自分で言うのも何だが、ピアス以前に俺は目立つ容姿をしている。それは顔が整っているとかスタイルがいいとかではなく、シンプルに背が高くて珍しい髪色をしているから。中学に入ってから止まることを知らない身長はもうすぐ一八〇に届きそうだし、母親譲りの銀髪はここらではあまり見掛けない。
そして、隣にいるセイもそれはそれは目立つ。俺より少しだけ低い身長に、ハッキリとした目鼻立ち、要するにスタンダードなイケメン。何より、その大きな瞳は左右の色が違う。黄色と青の不思議な色彩は見るものを惹き付けるのだ。
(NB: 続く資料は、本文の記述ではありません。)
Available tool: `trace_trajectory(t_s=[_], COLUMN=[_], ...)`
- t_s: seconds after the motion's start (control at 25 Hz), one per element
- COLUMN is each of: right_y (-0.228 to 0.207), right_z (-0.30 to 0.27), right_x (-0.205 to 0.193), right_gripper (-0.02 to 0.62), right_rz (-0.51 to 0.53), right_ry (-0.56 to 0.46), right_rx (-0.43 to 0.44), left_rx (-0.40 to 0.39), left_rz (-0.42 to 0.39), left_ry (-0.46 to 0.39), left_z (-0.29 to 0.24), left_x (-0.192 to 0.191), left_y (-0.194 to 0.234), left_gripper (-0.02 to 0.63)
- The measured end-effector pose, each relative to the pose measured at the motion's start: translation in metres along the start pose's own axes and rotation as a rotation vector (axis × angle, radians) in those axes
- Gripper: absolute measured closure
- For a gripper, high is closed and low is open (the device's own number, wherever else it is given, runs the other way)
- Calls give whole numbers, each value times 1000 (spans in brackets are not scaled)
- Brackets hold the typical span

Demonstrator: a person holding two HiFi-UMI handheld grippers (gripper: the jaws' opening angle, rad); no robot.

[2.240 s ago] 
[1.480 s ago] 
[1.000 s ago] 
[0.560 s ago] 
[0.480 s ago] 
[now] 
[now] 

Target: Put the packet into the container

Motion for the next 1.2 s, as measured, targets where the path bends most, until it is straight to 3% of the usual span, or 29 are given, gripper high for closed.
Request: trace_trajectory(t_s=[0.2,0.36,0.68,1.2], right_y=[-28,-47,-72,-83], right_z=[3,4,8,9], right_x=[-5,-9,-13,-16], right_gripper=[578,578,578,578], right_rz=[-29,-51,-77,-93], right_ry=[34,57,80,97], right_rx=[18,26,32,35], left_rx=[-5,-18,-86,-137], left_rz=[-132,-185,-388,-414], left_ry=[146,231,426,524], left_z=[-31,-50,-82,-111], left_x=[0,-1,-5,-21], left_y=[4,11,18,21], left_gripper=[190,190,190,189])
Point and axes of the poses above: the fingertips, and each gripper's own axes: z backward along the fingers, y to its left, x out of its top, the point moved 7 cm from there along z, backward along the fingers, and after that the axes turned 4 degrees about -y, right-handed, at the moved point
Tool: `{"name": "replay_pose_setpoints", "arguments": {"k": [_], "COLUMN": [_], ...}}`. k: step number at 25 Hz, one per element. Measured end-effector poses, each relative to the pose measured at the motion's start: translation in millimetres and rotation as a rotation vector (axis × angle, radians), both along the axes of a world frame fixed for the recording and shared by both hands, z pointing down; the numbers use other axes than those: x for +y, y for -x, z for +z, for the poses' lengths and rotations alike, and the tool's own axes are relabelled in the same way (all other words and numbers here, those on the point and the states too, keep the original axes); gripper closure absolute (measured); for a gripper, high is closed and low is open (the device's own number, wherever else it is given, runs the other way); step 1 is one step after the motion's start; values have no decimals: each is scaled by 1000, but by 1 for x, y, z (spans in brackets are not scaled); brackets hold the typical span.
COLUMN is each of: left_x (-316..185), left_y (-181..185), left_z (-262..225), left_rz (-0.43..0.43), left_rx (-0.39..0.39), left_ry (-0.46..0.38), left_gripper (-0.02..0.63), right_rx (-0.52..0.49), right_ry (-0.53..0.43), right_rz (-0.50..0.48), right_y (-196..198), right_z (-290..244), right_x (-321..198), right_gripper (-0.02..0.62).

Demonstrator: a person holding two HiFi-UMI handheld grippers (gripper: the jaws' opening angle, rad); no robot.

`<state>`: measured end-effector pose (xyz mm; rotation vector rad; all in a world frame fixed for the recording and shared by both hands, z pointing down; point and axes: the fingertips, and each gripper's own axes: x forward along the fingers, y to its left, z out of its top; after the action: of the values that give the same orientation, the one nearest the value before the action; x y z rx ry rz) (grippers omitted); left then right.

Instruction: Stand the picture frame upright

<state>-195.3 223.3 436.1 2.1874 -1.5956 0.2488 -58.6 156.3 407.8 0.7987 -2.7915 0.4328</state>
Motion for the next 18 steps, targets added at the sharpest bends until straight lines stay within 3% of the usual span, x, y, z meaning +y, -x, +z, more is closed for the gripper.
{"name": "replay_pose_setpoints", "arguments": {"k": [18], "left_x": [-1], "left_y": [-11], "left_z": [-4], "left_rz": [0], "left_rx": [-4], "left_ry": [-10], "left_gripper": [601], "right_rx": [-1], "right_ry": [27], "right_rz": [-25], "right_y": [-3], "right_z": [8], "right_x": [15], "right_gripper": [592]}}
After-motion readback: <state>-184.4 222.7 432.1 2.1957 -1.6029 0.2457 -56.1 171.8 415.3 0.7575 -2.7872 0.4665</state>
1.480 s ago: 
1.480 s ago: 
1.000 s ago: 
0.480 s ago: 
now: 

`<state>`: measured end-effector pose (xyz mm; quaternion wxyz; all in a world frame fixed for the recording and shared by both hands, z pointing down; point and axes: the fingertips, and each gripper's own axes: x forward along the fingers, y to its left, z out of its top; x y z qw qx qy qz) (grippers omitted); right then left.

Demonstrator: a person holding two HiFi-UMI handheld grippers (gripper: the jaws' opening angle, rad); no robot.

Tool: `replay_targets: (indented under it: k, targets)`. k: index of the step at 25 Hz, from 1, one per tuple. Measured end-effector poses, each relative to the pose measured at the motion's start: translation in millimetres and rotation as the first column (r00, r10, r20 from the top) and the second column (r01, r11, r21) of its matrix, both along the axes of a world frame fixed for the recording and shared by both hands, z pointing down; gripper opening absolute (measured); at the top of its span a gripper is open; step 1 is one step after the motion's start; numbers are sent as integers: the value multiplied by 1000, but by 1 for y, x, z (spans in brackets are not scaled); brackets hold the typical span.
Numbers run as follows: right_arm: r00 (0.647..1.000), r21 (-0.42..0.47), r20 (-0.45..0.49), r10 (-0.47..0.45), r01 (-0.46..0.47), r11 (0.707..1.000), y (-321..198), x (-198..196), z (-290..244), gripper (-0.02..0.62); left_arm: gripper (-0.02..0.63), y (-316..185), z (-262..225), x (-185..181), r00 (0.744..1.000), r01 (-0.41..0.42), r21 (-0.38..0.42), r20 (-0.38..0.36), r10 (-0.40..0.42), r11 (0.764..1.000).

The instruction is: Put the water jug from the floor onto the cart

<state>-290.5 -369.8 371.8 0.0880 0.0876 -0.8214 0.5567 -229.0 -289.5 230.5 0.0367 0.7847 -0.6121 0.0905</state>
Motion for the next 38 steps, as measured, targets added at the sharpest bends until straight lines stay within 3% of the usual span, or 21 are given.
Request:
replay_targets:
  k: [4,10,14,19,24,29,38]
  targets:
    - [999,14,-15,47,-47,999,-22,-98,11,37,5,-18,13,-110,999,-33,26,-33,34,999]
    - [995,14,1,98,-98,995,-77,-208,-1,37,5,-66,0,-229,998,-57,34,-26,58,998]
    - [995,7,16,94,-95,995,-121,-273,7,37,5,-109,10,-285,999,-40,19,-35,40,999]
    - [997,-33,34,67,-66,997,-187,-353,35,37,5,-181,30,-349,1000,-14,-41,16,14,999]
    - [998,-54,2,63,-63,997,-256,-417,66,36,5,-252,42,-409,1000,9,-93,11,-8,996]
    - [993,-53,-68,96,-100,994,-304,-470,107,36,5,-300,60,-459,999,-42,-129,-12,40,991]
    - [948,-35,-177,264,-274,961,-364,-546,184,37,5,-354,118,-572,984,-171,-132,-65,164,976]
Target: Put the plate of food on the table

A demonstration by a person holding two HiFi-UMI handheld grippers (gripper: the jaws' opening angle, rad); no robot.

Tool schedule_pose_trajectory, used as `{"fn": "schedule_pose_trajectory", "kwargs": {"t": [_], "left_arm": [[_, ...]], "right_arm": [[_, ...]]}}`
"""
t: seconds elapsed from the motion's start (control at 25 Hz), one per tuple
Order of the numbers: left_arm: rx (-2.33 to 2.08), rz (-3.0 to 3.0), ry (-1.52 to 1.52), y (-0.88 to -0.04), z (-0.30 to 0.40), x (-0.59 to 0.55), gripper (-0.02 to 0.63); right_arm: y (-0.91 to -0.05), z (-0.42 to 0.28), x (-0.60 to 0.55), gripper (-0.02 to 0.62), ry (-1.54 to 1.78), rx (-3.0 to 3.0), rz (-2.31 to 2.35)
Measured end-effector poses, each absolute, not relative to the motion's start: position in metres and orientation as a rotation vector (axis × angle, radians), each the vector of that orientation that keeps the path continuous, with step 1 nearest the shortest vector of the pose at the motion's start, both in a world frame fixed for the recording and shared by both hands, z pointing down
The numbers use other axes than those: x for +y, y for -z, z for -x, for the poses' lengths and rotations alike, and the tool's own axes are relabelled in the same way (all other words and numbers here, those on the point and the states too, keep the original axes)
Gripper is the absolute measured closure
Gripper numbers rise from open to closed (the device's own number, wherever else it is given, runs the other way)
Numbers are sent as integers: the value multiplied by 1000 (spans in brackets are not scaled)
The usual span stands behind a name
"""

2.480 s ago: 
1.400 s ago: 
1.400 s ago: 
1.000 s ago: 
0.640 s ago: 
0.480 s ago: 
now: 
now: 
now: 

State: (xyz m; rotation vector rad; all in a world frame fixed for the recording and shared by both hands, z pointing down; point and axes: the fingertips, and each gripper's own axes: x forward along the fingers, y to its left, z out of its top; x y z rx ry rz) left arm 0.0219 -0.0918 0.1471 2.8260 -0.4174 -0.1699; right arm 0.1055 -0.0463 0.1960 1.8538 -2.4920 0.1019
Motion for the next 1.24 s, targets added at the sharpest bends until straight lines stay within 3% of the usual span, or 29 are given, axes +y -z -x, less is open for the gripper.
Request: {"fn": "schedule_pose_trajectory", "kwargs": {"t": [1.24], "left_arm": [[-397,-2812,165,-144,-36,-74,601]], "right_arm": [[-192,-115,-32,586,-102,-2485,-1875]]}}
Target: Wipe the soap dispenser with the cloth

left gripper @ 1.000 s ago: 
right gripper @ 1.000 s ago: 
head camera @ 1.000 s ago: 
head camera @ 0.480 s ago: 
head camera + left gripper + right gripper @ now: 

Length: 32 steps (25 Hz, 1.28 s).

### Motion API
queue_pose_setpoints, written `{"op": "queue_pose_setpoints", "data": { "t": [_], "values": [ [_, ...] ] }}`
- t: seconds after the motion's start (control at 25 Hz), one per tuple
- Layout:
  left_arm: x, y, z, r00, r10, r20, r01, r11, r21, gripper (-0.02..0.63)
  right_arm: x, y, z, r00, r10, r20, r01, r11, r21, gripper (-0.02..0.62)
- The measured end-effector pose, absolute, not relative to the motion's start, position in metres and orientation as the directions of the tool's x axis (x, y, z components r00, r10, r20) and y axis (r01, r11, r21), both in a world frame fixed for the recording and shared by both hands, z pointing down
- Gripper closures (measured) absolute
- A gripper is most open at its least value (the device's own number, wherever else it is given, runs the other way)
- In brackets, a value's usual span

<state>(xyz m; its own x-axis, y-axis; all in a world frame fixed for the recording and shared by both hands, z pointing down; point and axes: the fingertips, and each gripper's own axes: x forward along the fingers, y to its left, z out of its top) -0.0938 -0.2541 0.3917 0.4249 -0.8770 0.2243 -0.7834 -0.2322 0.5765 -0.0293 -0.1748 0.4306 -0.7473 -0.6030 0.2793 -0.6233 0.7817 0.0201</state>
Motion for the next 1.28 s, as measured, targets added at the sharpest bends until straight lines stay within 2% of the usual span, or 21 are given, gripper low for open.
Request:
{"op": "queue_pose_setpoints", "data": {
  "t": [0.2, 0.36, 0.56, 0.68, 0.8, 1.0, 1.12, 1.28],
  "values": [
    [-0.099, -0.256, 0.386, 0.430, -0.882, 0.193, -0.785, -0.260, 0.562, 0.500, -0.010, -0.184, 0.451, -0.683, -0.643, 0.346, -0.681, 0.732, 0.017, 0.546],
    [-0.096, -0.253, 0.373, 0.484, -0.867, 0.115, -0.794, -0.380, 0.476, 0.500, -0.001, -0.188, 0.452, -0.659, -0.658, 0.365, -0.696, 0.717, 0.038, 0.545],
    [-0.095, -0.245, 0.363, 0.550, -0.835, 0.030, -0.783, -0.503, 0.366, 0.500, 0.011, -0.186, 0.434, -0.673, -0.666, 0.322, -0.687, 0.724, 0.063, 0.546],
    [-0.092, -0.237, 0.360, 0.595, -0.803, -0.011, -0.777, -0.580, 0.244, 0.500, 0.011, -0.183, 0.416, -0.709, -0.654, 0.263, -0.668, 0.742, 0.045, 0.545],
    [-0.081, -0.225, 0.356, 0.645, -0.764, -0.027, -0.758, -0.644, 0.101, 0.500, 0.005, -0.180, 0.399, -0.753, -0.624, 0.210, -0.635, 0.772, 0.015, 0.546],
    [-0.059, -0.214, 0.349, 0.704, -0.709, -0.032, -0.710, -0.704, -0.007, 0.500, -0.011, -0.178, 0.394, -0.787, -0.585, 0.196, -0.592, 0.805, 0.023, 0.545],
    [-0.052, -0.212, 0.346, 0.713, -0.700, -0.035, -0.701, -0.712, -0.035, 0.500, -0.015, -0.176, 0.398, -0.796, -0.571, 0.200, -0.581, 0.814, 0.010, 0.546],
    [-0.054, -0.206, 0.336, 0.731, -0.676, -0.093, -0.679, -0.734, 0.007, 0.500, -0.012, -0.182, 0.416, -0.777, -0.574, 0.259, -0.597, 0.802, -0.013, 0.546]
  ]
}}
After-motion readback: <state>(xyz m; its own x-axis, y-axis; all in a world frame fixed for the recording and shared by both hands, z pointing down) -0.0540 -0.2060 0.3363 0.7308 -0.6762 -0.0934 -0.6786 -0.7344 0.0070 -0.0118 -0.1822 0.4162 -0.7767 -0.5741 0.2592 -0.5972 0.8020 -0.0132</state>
要するに、俺ら二人が揃うと本当に視線が煩わしくて仕方ない。学校ではもう皆慣れたものだが、初対面が沢山いる場に行くとどうしても気になってしまう。いくら気になるからって他人の顔を不躾にじろじろ見るんじゃない。人としての礼儀だろ。
「睨むな晋成」
「見てきたから目合わせてるだけなんだが」
「お前に無表情で見られると睨まれた気分になるもんなの」
言外に目付きが悪い顔が怖いと言われたような気がしたが、言われた通り目を逸らす。俺と目が合っていた生徒はあからさまにほっとしていて、何だか無性に腹が立った。もう一回合わせてやろうか。
「晋成」
はい。
夏期講習は、驚くほど何事もなく終了した。
それどころか、2学期も冬期講習も、特に大きな事件は起こらなかった。
逆行して二度目の、冬が終わる。
もう結果から言ってしまおう。俺は蔓来高校に合格した。
セイと共に行った合格発表では、相変わらずセイの方が俺より俺の合格を喜んでいて、実感の湧かないまま家に電話を掛けるとやっぱり俺より光訓が喜んでいた。
春から、高校生になる。前回とは全く違う進路、違う人生。二十七年プラス一年、アラサーの俺が今更青春なんて、と少し笑えたが……それでも、もう少しこのまま進んでいってみようと思う。